> [Try it]:
Copy each line below in which the string "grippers" occurs.
** Data below follows **
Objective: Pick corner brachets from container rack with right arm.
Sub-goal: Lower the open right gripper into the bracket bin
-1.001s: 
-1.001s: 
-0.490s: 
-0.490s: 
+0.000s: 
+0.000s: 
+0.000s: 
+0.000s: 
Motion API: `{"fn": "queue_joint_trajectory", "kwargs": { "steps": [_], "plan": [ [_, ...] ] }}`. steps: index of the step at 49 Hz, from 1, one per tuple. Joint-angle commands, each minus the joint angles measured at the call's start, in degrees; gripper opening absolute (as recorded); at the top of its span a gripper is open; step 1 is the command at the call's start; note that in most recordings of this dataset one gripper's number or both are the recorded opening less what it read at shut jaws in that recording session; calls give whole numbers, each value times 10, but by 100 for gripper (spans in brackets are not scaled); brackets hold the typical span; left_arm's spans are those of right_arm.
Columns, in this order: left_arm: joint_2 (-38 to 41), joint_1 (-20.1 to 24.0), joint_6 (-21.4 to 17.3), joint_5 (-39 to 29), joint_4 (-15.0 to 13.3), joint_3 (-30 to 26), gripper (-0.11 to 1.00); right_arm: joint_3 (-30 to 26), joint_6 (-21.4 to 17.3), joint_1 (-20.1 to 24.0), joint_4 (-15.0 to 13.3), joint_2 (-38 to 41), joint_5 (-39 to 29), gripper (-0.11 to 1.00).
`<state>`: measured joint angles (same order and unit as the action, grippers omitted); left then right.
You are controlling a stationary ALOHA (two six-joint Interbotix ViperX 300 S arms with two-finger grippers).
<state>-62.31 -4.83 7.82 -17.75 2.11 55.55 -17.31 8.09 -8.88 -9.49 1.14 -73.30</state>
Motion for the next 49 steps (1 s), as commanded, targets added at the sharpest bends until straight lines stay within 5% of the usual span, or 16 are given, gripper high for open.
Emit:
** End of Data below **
> [Task result]:
`<state>`: measured joint angles (same order and unit as the action, grippers omitted); left then right.
You are controlling a stationary ALOHA (two six-joint Interbotix ViperX 300 S arms with two-finger grippers).

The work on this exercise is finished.